• [Dataset excerpt]:
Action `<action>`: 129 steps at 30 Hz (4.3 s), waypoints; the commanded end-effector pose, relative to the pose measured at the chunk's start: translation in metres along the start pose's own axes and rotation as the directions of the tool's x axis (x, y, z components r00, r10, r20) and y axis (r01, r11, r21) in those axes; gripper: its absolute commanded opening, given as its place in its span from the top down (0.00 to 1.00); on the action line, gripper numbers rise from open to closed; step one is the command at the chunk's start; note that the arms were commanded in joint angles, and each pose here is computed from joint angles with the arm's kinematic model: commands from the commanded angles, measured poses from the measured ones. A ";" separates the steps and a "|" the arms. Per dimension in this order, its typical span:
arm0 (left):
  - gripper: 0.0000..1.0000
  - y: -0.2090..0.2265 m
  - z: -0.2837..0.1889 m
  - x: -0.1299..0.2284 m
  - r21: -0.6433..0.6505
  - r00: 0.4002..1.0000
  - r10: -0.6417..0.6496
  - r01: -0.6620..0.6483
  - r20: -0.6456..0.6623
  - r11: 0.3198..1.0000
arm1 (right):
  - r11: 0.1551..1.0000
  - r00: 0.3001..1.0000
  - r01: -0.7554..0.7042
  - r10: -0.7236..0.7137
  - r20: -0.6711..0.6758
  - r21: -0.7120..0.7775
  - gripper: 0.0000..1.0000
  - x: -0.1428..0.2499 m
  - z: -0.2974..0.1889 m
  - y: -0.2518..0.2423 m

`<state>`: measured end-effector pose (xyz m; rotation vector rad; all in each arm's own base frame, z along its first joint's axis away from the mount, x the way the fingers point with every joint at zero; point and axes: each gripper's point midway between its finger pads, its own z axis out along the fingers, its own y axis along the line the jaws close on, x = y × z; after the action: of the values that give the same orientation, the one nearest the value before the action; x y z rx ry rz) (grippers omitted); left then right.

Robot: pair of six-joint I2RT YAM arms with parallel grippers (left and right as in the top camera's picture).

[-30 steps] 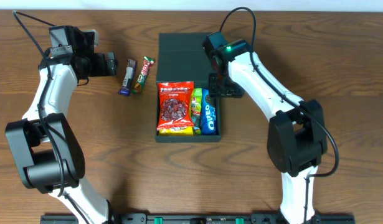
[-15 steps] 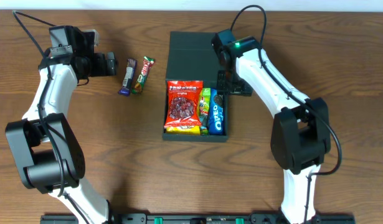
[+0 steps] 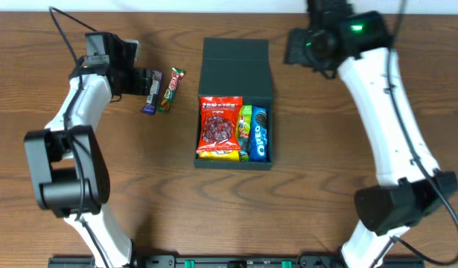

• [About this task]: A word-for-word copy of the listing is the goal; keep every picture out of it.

• [Answer section]:
Action `<action>`: 129 steps at 30 Hz (4.3 s), waypoints; the commanded end-effector pose, relative to the pose measured at the chunk's start: translation in metres along the start pose's own axes and rotation as the directions of the tool's x axis (x, y, z components r00, r10, r20) and y axis (r01, r11, r21) in those axes; gripper: its absolute commanded opening, given as its place in its span from the top down (0.00 to 1.00); on the action line, gripper numbers rise from open to closed; step one is the command at the chunk's start; note that the arms were commanded in joint angles, and each pose here is computed from joint angles with the arm's kinematic model: commands from the commanded angles, measured poses from the measured ones. A ";" separates the steps and a "|" the arms. Per dimension in this order, its typical span:
arm0 (left):
  - gripper: 0.0000..1.0000
  - y: -0.2090..0.2265 m
  - z: -0.2837..0.1889 m
  - x: -0.1299..0.2284 m
  - r21: -0.6433..0.6505
  - r00: 0.4002..1.0000
  - r10: -0.6417..0.6496
  - r01: -0.6620..0.6483
  - r20: -0.6456..0.6623
  - r11: 0.3198..1.0000
arm1 (right):
  - r11: 0.1551..1.0000
  - r00: 0.3001..1.0000
  - r01: -0.7554..0.7042
  - r10: -0.7236..0.7137
  - r20: -0.6711..0.6758
  - r21: -0.7120..0.7775
  - gripper: 0.0000..1.0000
  - x: -0.1428..0.2499 m
  - z: -0.2974..0.1889 m
  - y: -0.2518..0.2423 m

`<state>`: measured end-effector pose (xyz m; rotation vector rad; all in each arm's own base frame, z along its first joint's axis away from the mount, x the way the fingers point with every joint at zero; point and axes: each gripper's point midway between its finger pads, its own z axis out along the fingers, its own y axis along the line the jaws close on, x = y × z; after the action: of the values that give the same orientation, the one nearest the value before the action; x y z rx ry rz) (grippers omitted); left then right.

Robot: pair of six-joint I2RT YAM arms with parallel grippers (left and right as in the top camera's picture).

[-30 steps] 
[-15 steps] 
[+0 steps] 

This response contains the complete answer.